#### Task description:
What you return must be the lines of the data that hold the word "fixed".
= = =
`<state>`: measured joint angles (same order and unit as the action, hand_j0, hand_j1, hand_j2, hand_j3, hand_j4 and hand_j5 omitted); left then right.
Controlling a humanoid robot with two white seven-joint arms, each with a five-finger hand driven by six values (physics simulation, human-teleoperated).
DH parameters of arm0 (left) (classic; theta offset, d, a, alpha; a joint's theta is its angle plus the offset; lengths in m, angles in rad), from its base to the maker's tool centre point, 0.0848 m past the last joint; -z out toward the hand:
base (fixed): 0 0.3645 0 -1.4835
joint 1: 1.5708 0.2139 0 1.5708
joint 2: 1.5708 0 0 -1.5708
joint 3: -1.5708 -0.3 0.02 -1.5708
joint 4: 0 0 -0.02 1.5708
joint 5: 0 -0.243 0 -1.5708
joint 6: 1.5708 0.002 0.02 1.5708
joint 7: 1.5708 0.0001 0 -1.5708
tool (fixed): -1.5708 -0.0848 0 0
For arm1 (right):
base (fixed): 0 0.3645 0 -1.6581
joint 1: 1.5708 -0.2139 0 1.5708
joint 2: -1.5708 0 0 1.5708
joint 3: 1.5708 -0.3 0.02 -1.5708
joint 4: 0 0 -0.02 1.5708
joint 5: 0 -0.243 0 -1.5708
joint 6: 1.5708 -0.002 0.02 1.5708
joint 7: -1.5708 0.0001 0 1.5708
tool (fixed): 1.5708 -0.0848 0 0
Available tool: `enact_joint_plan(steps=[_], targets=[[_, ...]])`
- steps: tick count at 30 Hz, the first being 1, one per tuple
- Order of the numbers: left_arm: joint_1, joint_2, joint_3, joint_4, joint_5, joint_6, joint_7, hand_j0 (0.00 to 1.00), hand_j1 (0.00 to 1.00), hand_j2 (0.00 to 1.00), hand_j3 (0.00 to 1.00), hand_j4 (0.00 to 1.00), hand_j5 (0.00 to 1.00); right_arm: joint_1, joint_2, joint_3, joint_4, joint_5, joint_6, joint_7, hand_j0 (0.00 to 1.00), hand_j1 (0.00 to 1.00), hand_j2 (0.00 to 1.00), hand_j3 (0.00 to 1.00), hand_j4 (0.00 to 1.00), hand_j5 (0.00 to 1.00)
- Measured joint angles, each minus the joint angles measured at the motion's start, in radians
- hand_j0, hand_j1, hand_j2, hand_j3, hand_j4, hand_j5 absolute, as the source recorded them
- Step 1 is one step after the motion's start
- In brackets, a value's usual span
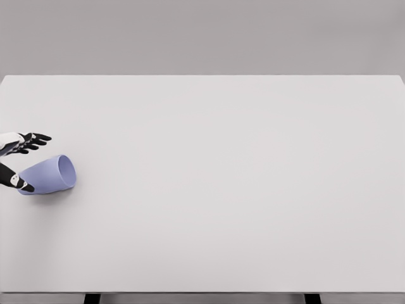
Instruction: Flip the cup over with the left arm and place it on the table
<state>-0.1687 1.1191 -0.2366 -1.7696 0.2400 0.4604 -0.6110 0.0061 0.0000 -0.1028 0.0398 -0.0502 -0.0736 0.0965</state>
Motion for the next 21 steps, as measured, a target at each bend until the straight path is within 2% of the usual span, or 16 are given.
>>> enact_joint_plan(steps=[10, 21], targets=[[0.002, -0.014, -0.004, 0.0, -0.048, -0.001, 0.0, 1.0, 1.0, 1.0, 1.0, 1.0, 1.0, 0.0, 0.0, 0.0, 0.0, 0.0, 0.0, 0.0, 1.0, 1.0, 1.0, 1.0, 1.0, 1.0], [-0.002, -0.033, -0.034, -0.001, -0.064, 0.0, 0.0, 1.0, 1.0, 1.0, 1.0, 1.0, 1.0, 0.0, 0.0, 0.0, 0.0, 0.0, 0.0, 0.0, 1.0, 1.0, 1.0, 1.0, 1.0, 1.0]])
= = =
#### Answer to this problem:
base (fixed): 0 0.3645 0 -1.4835
tool (fixed): -1.5708 -0.0848 0 0
base (fixed): 0 0.3645 0 -1.6581
tool (fixed): 1.5708 -0.0848 0 0

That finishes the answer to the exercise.